India’s Tech Obsession May Leave Millions of Workers Without Pay

https://www.wired.com/story/india-tech-obsession-millions-workers-without-pay/


Vaishali Kanal’s wages don’t depend on how much she works. They depend on whether there is internet in her village or not. Kanal, 25, usually leaves her toddler at home in Palatpada, a remote village in western India, early in the morning, and goes to work on a nearby building site. But when we met on a scorching May afternoon, she was cradling her daughter in her arms. “If she is awake or crying, I take her with me,” she says. “It is tough to do backbreaking labor and take care of the toddler at the same time.”

Often she puts in a whole day of grueling labor but doesn’t get paid for it, due to a glitch in a government system that was supposed to help some of the country’s most marginalized people—like Kanal, a tribal farmer from Maharashtra’s Palghar district. Kanal is a worker under the Indian government’s Mahatma Gandhi National Rural Employment Guarantee Act, 2005, or MGNREGA, which gives rural workers a guaranteed income for working on public infrastructure project, such as roads, wells and dams. The aim of the scheme was to give people in rural areas employment opportunities close to home, so they wouldn’t have to move to cities to find work. With 266.3 million registered workers and 144.3 million active ones, it is probably the largest employment scheme in the world.

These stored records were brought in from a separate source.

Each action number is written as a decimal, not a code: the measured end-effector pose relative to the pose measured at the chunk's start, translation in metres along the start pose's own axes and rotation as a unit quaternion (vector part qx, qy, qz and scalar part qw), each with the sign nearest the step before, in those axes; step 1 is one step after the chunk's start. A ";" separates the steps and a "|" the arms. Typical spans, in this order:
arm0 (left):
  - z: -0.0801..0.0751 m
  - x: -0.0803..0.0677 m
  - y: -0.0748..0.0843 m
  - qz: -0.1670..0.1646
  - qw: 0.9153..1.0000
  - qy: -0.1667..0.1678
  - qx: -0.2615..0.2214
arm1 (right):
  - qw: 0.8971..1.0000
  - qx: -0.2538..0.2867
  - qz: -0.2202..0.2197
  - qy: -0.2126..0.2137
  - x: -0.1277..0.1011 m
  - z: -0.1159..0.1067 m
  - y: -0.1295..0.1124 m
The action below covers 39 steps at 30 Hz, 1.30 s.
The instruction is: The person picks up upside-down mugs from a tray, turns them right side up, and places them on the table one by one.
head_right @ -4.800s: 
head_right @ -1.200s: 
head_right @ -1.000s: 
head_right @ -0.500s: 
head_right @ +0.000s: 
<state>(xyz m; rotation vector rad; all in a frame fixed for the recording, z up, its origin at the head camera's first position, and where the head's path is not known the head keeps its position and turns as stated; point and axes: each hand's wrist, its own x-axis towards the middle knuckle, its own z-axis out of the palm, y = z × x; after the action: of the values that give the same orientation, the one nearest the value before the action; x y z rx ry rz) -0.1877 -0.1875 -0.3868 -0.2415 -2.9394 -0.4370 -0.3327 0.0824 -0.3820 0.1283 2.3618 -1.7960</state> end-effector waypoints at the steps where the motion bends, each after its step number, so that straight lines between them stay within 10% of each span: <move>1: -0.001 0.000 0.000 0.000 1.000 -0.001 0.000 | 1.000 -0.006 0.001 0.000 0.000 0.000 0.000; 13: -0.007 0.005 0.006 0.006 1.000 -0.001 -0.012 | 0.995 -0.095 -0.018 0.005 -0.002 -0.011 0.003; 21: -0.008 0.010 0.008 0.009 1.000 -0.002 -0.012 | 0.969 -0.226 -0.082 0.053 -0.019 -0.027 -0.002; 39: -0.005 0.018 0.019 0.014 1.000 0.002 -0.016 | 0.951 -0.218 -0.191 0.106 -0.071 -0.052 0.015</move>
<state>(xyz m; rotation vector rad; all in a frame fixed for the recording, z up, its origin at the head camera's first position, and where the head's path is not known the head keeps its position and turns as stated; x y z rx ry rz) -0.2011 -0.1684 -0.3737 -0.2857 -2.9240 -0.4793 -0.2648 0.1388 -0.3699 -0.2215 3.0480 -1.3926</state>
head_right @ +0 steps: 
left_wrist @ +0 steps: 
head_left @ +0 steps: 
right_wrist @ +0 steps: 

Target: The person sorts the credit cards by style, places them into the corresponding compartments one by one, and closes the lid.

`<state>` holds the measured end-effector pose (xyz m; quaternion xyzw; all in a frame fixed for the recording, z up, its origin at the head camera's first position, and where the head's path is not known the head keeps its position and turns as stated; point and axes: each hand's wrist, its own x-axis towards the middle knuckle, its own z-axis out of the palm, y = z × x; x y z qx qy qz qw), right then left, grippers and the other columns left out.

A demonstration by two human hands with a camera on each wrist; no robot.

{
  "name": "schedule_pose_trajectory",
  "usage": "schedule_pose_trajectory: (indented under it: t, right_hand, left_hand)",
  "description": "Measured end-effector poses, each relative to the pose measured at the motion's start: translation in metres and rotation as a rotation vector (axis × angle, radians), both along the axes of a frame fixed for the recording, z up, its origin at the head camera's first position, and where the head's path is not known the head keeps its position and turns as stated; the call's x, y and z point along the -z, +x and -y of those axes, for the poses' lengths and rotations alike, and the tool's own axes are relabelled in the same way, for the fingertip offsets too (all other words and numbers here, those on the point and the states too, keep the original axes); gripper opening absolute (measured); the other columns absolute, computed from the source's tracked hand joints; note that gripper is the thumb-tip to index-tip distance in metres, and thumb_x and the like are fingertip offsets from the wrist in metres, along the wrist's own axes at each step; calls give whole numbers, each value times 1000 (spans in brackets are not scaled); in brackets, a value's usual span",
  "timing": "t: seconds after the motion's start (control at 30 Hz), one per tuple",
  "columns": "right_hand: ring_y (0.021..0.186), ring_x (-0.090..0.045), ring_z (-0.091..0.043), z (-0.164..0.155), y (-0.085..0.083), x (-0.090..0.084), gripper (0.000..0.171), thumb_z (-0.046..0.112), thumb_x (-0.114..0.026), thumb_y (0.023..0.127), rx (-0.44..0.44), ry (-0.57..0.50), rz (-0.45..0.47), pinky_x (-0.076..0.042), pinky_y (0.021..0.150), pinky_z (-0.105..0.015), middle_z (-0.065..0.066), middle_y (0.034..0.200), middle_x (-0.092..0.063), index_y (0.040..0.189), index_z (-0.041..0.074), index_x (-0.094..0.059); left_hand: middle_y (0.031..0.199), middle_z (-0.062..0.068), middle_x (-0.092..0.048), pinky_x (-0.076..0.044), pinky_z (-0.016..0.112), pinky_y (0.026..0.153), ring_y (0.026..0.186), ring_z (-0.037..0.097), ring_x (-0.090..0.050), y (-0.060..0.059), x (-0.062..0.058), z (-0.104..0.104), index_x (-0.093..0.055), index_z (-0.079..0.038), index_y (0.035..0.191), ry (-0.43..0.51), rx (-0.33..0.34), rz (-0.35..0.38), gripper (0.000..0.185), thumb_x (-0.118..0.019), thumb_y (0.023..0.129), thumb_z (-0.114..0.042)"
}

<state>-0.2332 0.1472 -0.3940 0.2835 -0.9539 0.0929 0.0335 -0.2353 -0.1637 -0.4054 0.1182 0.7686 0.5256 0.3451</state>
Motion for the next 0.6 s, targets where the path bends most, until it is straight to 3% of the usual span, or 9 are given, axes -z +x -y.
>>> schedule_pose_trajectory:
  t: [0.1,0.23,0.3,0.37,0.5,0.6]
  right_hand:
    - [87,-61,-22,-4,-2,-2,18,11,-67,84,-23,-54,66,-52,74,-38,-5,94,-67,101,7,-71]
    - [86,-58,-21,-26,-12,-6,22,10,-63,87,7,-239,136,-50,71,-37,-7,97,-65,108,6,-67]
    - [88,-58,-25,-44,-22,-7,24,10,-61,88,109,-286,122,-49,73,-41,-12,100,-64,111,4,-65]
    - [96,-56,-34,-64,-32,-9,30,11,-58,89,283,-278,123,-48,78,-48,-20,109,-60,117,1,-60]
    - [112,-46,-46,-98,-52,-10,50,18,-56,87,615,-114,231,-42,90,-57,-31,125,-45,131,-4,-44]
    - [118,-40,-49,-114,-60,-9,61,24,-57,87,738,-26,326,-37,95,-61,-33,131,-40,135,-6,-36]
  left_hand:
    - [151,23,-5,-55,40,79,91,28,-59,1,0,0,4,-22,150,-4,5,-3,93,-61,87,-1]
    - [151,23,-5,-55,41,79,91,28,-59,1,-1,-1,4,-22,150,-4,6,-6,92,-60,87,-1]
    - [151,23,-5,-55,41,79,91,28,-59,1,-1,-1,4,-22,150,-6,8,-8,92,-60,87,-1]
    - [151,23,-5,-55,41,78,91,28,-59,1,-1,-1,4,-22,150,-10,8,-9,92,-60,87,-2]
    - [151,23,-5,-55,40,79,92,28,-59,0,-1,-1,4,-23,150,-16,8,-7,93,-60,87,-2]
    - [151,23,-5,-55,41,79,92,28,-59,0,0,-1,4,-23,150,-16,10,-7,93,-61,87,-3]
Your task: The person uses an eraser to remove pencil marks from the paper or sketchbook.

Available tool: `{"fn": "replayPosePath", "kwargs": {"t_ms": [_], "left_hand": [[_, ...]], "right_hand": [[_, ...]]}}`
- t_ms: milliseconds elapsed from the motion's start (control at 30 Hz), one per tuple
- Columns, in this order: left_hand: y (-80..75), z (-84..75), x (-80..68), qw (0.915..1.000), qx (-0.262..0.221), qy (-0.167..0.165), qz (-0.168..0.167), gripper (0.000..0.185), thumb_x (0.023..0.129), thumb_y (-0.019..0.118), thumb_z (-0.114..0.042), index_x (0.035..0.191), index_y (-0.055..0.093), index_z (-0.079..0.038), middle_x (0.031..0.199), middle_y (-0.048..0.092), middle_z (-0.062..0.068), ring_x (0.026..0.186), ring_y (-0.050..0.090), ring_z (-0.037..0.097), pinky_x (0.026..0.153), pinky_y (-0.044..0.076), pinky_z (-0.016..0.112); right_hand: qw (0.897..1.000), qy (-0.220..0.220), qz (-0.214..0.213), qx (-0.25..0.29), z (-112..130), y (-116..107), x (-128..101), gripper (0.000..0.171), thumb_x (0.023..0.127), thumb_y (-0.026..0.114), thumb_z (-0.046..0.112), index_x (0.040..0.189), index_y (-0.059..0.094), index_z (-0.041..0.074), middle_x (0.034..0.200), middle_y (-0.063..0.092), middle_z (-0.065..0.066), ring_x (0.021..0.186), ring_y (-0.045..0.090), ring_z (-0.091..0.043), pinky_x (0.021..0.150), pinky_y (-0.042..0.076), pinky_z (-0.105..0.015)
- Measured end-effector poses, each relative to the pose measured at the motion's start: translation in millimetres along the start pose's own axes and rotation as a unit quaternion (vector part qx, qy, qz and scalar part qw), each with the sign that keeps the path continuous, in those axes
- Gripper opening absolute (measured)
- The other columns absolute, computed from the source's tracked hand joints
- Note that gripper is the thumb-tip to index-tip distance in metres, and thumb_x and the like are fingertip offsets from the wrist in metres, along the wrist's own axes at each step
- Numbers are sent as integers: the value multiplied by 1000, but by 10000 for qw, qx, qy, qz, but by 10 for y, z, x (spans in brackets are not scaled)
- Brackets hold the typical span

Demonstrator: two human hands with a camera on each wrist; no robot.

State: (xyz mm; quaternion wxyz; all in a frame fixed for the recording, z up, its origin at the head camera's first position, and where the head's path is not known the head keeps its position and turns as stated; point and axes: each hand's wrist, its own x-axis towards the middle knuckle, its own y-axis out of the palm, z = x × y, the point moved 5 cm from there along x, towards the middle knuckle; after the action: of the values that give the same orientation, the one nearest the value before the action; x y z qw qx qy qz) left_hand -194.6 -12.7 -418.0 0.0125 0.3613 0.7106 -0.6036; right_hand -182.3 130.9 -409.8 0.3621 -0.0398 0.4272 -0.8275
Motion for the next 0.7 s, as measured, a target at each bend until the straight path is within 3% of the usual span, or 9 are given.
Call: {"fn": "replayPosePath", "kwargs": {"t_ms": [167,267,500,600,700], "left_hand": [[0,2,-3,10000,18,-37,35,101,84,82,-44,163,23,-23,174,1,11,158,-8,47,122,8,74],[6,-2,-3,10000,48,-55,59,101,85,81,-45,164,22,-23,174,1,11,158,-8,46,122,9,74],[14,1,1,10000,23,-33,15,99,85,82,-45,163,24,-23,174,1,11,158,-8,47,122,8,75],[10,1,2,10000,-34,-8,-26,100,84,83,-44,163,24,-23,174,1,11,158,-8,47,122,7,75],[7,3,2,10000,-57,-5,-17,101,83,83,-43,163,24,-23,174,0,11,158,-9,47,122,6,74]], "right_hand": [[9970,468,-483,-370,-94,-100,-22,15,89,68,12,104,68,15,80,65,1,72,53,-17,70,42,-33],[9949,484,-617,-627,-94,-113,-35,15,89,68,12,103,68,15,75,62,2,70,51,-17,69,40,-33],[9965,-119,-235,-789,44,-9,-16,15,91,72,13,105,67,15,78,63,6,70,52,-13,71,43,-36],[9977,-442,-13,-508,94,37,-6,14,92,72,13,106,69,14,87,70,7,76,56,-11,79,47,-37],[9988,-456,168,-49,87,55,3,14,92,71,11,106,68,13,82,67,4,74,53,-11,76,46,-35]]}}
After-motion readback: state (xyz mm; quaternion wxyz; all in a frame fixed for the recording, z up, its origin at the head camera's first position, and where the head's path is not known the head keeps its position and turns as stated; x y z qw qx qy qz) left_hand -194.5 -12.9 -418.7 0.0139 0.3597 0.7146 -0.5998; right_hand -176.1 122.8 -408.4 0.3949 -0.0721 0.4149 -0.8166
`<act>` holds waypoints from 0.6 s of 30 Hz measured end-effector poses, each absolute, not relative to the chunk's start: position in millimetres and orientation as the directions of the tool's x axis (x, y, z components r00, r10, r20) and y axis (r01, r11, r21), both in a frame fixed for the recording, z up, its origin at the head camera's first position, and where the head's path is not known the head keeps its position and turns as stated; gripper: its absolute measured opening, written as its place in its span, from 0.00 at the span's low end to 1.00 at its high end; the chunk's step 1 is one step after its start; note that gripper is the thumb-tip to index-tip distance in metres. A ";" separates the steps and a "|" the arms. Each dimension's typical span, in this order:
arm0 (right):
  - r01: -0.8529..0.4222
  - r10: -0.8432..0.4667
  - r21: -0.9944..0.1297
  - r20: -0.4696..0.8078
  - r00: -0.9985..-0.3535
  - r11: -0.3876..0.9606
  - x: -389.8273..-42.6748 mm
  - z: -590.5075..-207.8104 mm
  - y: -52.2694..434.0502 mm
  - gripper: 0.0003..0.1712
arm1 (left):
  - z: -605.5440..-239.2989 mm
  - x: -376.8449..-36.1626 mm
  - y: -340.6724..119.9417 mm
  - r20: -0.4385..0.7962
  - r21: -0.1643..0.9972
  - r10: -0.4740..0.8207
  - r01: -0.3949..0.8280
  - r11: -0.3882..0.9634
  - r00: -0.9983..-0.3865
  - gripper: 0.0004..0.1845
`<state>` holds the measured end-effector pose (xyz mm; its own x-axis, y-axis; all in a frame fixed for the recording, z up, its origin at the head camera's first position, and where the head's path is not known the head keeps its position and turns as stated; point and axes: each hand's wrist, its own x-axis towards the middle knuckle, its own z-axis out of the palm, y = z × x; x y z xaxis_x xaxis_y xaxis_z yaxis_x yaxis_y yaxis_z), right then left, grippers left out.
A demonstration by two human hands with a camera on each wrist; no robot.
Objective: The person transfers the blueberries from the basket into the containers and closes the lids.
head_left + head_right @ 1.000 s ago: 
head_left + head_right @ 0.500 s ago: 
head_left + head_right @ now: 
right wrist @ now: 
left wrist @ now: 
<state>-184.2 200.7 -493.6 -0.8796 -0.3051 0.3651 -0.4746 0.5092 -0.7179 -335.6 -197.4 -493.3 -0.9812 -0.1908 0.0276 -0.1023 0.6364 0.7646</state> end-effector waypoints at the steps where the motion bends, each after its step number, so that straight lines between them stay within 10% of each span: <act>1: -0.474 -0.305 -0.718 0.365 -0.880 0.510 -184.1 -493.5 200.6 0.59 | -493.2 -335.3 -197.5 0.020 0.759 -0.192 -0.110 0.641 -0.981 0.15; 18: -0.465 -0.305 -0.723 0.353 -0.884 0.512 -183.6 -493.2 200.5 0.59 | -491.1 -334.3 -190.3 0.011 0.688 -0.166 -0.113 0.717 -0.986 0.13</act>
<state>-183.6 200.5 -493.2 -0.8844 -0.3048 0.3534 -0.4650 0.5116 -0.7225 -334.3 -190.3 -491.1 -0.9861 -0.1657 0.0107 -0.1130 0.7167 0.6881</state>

Until last year, workers’ attendance at their jobs was often marked on a physical muster roll by a village employment guarantee assistant or worksite supervisor. However, in January this year, the national government made it mandatory to log the attendance of workers on an app, the National Mobile Monitoring System (NMMS). The official on site now has to upload pictures of workers to the system to prove their attendance. But the app doesn’t work in remote areas with weak or infrequent internet connections. Critics of the policy say the lack of connectivity was an easily foreseeable problem, and that workers from marginalized groups are—not for the first time—being left behind in the government’s obsession with rolling out glossy, but poorly thought-through technologies.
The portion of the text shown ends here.